Now that we've got substantial experience with topic-based PubSubHubbub, I
think it is time we began considering how we would extend the current
protocol to support content-based filtering of topics... We've casually
discussed this in the past, I suggest that we address the subject seriously.
In a topic based subscription system, a subscriber receives all messages
published to any topic to which they have subscribed.
With content-based filtering, the subscriber is able to associate one or
more filters with a topic and will then only receive those messages which
are published to the topic and which match at least one of the associated
filters. Thus, given a topic based on a feed of weather-related
announcements, I might create a subscription with a filter that indicates
that I'm only interested in messages that are "Storm Alerts" and that are
intended for the New York City area. I might also subscribe to "Air
Pollution Alerts" in the same area. Given such subscriptions, I would only
receive those messages published to the topic that matched one of my filters
even if there were many orders of magnitude more messages actually published
to the topic.
I would like to suggest the following extensions to support content-based
filtering:
- In "6.1. Subscriber Sends Subscription Request" Add an optional
"hub.filter" which would contain a textual filter expression to be
specified in mode "subscribe". (syntax to be discussed later).
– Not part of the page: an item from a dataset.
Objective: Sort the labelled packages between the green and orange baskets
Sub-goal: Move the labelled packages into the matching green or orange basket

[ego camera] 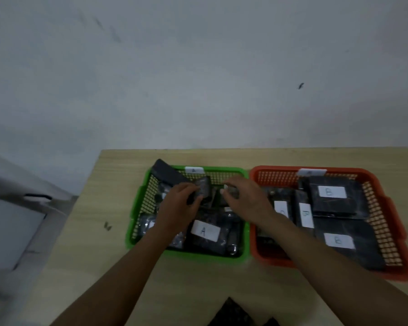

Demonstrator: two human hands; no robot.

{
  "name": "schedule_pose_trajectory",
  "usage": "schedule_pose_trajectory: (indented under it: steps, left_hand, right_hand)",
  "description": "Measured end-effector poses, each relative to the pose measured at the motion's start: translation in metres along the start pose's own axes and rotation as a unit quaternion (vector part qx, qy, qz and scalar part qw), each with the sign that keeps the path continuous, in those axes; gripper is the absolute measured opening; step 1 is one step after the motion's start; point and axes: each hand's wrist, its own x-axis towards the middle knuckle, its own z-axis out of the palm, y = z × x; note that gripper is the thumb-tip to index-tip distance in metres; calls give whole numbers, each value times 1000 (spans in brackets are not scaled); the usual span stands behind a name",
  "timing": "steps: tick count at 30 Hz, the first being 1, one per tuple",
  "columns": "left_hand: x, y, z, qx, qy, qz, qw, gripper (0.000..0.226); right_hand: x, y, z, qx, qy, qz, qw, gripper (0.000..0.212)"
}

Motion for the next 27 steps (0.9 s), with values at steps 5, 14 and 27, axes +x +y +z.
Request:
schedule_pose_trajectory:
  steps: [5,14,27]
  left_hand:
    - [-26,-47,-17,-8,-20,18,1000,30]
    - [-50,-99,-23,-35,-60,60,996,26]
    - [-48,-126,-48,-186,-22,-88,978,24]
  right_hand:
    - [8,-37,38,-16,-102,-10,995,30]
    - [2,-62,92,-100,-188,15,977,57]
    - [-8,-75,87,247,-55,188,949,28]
- In "6.1 Subscriber Sends Subscription Request" Add an optional
"hub.filterid" which would be used in mode "unsubscribe".
- In "6.1.2 Subscription Response Details": The hub's response should
include the header field X-Hub-FilterId which would contain a unique id for
the filter. I believe we should require that this be an MD5 hash of the
query.
- In "6.2 Hub Verifies Intent of the Subscriber" Include hub.filter in
the request and provide X-Hub-FilterId in the header
- In "7.3 Content Distribution" For each subscriber/callback-url that had
registered a filter on a topic, a single POST would be generated -- as long
as one or more of those filters matched published content. In each POST
request from hub to subscriber's callback URL, there would be an
X-Hub-FilterId field that lists all of the filter-ids for filters that match
the published data.
Also, when processing feeds which contain more than one entry or item,
the feeds should be "broken up" so that content-based matching and thus
distribution is done against only one entry or item at a time.
- In "2. Definitions" Add a definitions for "filter" and filter-id.
Q&A: (In which I try to anticipate the obvious questions...)
- Why not put the filter query in the Topic URL and eliminate the
hub.filter?
- Any attempt to use the Topic URL would put constraints on those
URLs.
- We already have PSHB subscriptions to URLs which contain query
parameters and thus it would be hard to distinguish PSHB filter
parameters
from query parameters.
- Using a distinct URL for each subscription would result in a
distinct delivery for each matching message. Thus, if you had
thousands of
distinct filters on a single topic, you would receive thousands of
deliveries.
- Embedding the filter in the query will inevitably lead to it being
transmitted over the network repeatedly as well as being logged
in various
log files. However, filter queries often contain very sensitive
information
whose disclosure could compromise either privacy or security.
Not including
it in the URL somewhat reduces the opportunity for inadvertently
disclosing
or logging filter queries.
- Why use FilterId instead of just using the actual query?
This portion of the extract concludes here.